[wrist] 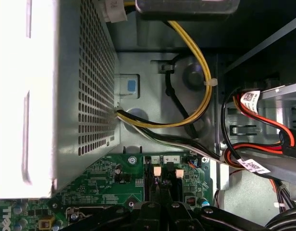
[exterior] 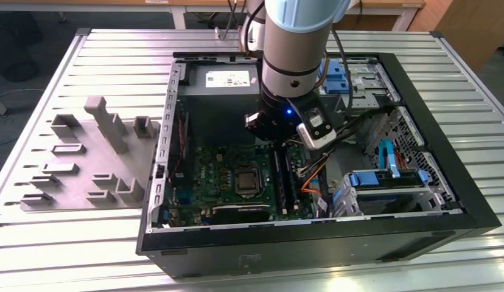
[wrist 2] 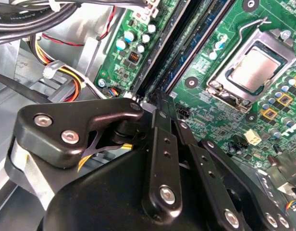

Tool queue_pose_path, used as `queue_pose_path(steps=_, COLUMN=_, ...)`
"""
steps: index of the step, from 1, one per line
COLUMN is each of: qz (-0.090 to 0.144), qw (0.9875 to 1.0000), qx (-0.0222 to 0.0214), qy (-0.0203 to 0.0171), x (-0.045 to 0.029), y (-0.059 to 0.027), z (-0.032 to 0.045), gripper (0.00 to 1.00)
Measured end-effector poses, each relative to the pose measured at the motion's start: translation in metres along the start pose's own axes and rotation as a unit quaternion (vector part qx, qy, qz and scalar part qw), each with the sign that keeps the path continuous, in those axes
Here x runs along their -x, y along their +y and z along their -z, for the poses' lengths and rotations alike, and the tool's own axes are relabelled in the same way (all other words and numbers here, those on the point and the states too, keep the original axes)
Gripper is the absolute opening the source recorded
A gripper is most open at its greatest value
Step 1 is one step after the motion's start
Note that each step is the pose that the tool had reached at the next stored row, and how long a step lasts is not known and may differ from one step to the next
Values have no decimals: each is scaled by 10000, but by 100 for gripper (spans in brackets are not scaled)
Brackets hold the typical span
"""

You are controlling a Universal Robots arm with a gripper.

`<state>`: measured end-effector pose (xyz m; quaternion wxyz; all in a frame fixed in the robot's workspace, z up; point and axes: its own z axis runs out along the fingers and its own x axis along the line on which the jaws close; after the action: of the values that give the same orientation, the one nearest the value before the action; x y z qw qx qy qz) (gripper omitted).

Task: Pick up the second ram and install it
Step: 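Press down the second ram until it locks into place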

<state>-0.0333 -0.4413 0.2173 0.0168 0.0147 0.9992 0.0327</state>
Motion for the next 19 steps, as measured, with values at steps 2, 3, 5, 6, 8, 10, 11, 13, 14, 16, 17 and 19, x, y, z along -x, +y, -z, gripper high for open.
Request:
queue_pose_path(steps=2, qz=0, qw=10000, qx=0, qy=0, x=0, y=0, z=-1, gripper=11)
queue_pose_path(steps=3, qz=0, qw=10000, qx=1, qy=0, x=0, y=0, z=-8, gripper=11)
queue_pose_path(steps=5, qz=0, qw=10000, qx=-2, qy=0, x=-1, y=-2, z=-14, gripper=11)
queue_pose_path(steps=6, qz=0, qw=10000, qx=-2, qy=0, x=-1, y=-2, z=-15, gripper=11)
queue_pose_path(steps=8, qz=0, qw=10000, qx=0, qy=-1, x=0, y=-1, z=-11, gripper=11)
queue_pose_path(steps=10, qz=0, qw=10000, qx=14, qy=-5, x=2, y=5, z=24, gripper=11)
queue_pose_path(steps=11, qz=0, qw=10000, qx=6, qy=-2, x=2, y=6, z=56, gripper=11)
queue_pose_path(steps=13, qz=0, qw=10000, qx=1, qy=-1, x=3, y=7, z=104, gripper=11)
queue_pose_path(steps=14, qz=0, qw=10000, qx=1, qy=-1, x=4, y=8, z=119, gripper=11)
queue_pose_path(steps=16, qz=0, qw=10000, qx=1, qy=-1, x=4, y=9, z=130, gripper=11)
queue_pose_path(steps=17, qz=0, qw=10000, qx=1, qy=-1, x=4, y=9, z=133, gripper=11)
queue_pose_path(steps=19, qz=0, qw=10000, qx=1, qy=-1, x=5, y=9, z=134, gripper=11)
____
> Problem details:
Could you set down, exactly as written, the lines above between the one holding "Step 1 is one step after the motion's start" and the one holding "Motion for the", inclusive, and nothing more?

> Result for this task:
Step 1 is one step after the motion's start
Note that each step is the pose that the tool had reached at the next stored row, and how long a step lasts is not known and may differ from one step to the next
Values have no decimals: each is scaled by 10000, but by 100 for gripper (spans in brackets are not scaled)
Brackets hold the typical span
"""

You are controlling a Universal Robots arm with a gripper.

`<state>`: measured end-effector pose (xyz m; quaternion wxyz; all in a frame fixed in the robot's workspace, z up; point and axes: its own z axis runs out along the fingers and its own x axis along the line on which the jaws close; after the action: of the values that give the same orientation, the one nearest the value before the action; x y z qw qx qy qz) (gripper omitted).

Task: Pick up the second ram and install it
Step: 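Press down the second ram until it locks into place
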
<state>-0.0333 -0.4413 0.2173 0.0168 0.0147 0.9992 0.0327</state>
Motion for the next 19 steps, as measured, with values at steps 2, 3, 5, 6, 8, 10, 11, 13, 14, 16, 17 and 19, x, y, z along -x, +y, -z, gripper high for open.

What came before is the finished answer.